L’art. 197 CO oblige tout vendeur à garantir que la chose qu’il vend est pourvue des qualités promises (sur l’emballage, dans la présentation du produits, etc.) ou que l’on peut légitimement attendre d’une telle chose. Le vendeur doit également garantir la chose, pour deux ans au moins (art. 210 al. 1 CO), contre tout défaut qui lui enlèverait sa valeur ou son utilité.

Pour faire valoir la garantie, l’acheteur a alors plusieurs options :
  • Résilier la vente (art. 205 al. 1 CO)
  • Demander une réduction du prix (art. 205 al. 2 CO)
  • Demander le remplacement de la chose (art. 206 CO)
Le défaut est défini par la jurisprudence comme l’absence d’une qualité promise par le vendeur ou à laquelle l’acheteur pouvait s’attendre selon les règles de la bonne foi. Il faut toutefois que cette qualité soit décisive pour l’acheteur.

Pour déterminer si une indication de qualité par le vendeur peut être considérée comme une promesse, il est nécessaire d’interpréter le contrat de vente.

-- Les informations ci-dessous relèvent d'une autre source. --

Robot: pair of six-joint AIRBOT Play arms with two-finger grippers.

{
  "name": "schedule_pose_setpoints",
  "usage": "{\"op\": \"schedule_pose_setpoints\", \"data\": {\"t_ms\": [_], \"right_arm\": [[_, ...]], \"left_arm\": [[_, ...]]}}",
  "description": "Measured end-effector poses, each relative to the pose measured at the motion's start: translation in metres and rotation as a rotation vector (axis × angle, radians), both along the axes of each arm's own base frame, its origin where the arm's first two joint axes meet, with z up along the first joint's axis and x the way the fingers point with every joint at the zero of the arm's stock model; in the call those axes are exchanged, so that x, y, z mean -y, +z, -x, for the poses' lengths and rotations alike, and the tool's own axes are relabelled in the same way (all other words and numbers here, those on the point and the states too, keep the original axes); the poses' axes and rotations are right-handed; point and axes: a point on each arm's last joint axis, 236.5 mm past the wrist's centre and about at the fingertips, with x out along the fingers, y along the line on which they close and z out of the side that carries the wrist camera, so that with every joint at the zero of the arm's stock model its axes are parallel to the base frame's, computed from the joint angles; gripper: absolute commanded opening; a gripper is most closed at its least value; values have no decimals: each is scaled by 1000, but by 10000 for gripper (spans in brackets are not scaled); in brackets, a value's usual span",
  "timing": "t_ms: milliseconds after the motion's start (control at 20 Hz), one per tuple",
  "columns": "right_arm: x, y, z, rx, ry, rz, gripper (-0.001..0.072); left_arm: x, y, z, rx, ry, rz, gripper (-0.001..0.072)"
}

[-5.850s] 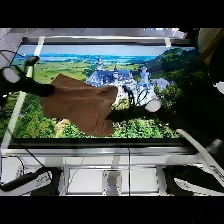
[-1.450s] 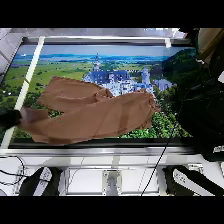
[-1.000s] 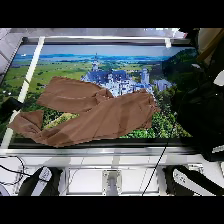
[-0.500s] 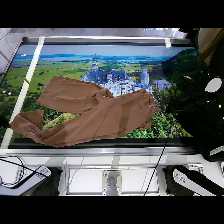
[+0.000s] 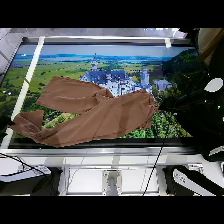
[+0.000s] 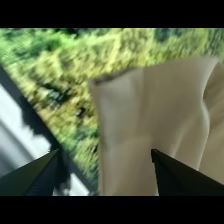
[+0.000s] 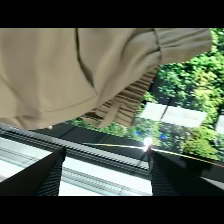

Dans un contrat de vente, les parties peuvent convenir de supprimer ou limiter la garantie pour les défauts. Cependant, ce genre de clause est nulle si le vendeur a frauduleusement dissimulé les défauts de la chose (art. 199 CO).

Pour conserver son droit à la garantie pour les défauts, l’acheteur doit vérifier la chose et en signaler immédiatement les défauts au vendeur.

Lorsque des défauts cachés se révèlent plus tard, à savoir des défauts que l’acheteur ne pouvait découvrir par une vérification usuelle, il doit en aviser immédiatement le vendeur, sinon la chose sera tenue pour acceptée avec ces défauts (201 al. 2 et 3 CO).

Cependant, si le vendeur a intentionnellement induit en erreur l’acheteur, il ne pourra pas se prévaloir du fait que l’avis des défauts n’a pas eu lieu en temps utile (203 CO). C’est le cas notamment si le vendeur dissuade l’acheteur de vérifier la chose vendue.

 
 

Cet article est publié à titre d'indication générale et ne doit pas être assimilé à un avis de droit définitif.
Chaque cas est singulier et doit être traité comme un cas unique nécessitant une réponse circonstanciée.